Many enterprises use multiple data hubs for client specific requirements and needs. . But you want one source of data for your internal use. This simplifies processes and standardizes regulatory reporting. This is your one “one golden copy” or “single version of the truth”. If your data isn’t centralized and managed in a single repository, the data become more complicated and less actionable.
2. Establishing a data governance team and setting the standards from which they’ll operate.
Once you have a hub, the team is next. Your data governance team needs to think about the data needs throughout your enterprise, the sources of the data, and how you sort out which is the most important and accurate data. Business rules like “pricing tolerance” should be within their ability to analyze and examine, giving them the ability to contribute to your enterprise as a whole.
3. Full control and audit-ability of the all data in your enterprise.
What do I mean by “audit-ability”? If there are any changes or revisions to data, you should be able to see within your system who made that change, which leads to also knowing why the data was changed—at NIIT Tech we’ve helped clients integrate systems that streamline this process. Audit-ability allows you to easily view changes and their purposes—which is important in a regulatory environment like the one we have today. Your heads of operations and risk compliance are going to demand these kinds of capabilities so your enterprise can explain to regulators why changes were made.
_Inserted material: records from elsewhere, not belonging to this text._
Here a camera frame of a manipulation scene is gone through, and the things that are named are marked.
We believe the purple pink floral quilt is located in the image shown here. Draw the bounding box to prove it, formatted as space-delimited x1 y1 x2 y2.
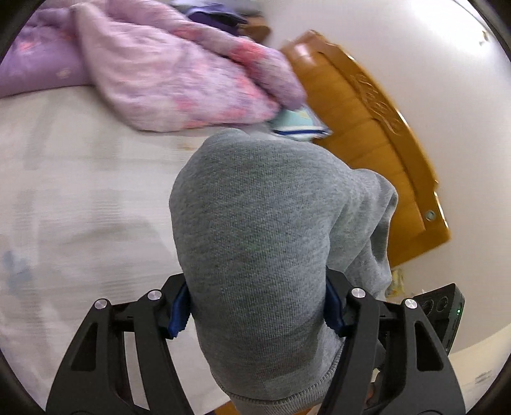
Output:
1 1 307 132

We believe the white patterned bed sheet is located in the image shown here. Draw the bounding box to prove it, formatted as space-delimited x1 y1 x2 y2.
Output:
1 87 215 404

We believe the white blue trimmed cloth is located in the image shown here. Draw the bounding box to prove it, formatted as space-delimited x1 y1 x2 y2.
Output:
269 105 332 142

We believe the dark purple clothes pile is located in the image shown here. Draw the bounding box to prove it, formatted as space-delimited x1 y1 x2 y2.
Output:
168 0 261 35

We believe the grey sweatshirt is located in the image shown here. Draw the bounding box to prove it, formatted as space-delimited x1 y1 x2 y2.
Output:
170 130 398 414

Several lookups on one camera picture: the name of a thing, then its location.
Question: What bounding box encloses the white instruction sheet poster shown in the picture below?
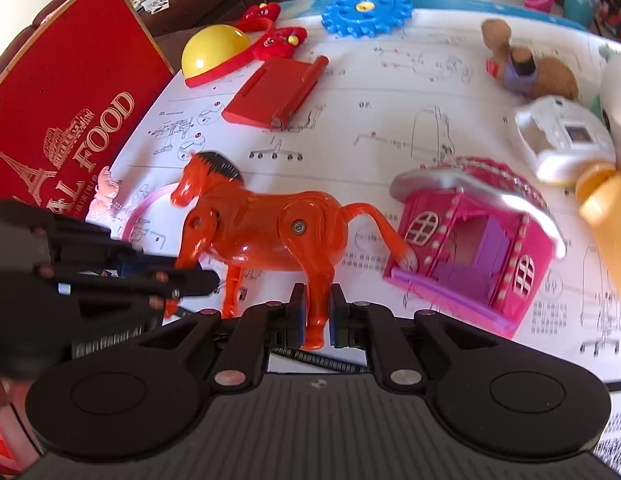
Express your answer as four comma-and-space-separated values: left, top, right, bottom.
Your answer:
89, 0, 621, 476

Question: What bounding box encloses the yellow plastic half ball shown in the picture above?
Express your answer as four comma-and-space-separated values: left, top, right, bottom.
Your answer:
181, 24, 251, 78

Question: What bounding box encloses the red plush lion headband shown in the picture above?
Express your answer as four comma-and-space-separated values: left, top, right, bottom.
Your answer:
182, 2, 308, 88

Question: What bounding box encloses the brown plush bear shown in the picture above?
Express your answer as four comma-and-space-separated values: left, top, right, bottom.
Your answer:
481, 18, 579, 101

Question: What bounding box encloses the orange plastic toy horse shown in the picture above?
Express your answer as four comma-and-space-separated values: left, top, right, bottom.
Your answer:
170, 151, 418, 350

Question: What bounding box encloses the red plastic phone stand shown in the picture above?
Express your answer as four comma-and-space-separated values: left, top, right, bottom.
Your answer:
222, 55, 329, 129

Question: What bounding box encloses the pink butterfly headband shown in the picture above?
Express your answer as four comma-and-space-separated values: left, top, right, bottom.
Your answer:
86, 166, 177, 254

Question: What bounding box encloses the pink toy house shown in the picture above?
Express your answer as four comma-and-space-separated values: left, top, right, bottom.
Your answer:
383, 156, 567, 338

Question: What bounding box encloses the red food gift box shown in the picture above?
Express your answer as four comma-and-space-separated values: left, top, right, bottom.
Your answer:
0, 0, 174, 219

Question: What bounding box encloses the blue plastic gear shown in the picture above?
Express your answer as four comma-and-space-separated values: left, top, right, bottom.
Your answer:
321, 0, 414, 38

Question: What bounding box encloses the teal plastic bucket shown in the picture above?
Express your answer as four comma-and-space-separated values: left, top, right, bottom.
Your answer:
563, 0, 599, 29

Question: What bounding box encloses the yellow orange plastic bottle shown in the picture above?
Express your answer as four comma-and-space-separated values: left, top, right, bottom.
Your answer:
575, 162, 621, 299

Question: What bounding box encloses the white toy camera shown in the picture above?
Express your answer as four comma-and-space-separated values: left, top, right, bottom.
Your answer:
510, 96, 617, 185

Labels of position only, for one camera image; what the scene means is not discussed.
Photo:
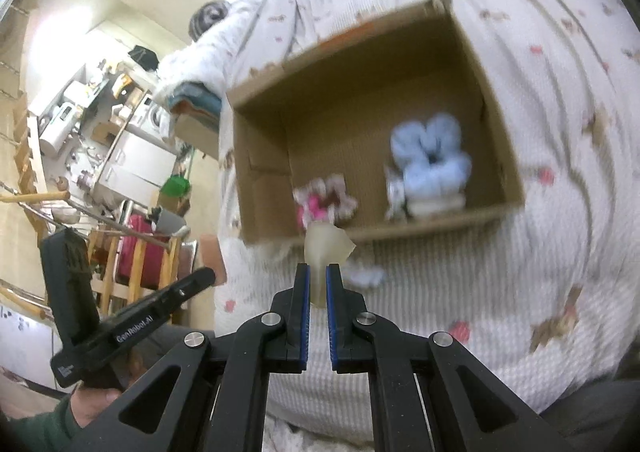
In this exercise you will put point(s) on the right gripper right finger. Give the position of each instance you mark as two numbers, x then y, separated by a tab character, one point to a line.
427	393

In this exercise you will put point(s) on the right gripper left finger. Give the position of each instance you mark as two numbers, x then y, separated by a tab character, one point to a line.
209	394

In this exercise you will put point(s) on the cream cardboard tag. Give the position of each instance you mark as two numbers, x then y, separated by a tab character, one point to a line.
324	244

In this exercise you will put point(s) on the beige crochet scrunchie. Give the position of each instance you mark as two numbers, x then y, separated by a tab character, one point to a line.
344	205

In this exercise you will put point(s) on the light blue fluffy scrunchie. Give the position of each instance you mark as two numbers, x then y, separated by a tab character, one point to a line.
434	167

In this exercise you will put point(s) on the clear plastic wrapper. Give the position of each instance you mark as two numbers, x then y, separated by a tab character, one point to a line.
396	197

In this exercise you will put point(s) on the person's left hand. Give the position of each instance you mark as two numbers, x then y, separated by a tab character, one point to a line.
87	403

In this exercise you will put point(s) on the wooden chair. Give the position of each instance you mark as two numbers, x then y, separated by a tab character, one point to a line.
117	262

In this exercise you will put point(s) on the patterned white bed quilt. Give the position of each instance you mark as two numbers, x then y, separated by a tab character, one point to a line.
546	296

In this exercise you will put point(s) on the white kitchen cabinet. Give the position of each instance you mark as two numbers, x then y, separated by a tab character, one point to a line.
134	170

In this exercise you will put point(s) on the white washing machine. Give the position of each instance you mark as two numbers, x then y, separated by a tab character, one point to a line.
145	120

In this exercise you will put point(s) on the small cardboard box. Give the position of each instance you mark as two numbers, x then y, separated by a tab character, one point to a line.
201	137

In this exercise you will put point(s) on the folded teal orange blankets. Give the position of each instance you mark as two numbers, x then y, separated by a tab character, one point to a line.
195	100

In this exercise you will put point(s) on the black hanging garment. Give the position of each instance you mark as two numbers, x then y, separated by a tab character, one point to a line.
144	57

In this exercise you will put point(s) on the open cardboard box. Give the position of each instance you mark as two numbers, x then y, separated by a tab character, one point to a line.
331	110

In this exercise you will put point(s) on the grey striped pillow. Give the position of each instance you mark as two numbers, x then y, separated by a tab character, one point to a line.
206	17
In short, audit-ability keeps your business honest and keeps you ready for even the most uncertain of regulatory environments.
4. Regular review.
You can’t stay up to date unless you regularly review your data and data management processes. Some companies work with the EDM Council to ensure that these practices are up to date and compliant with regulations—but the will to review can be just as important as the review itself.
Don’t let your enterprise lag in managing its reference data. Stay on top of it so your enterprise can be secure in its data no matter what the future holds.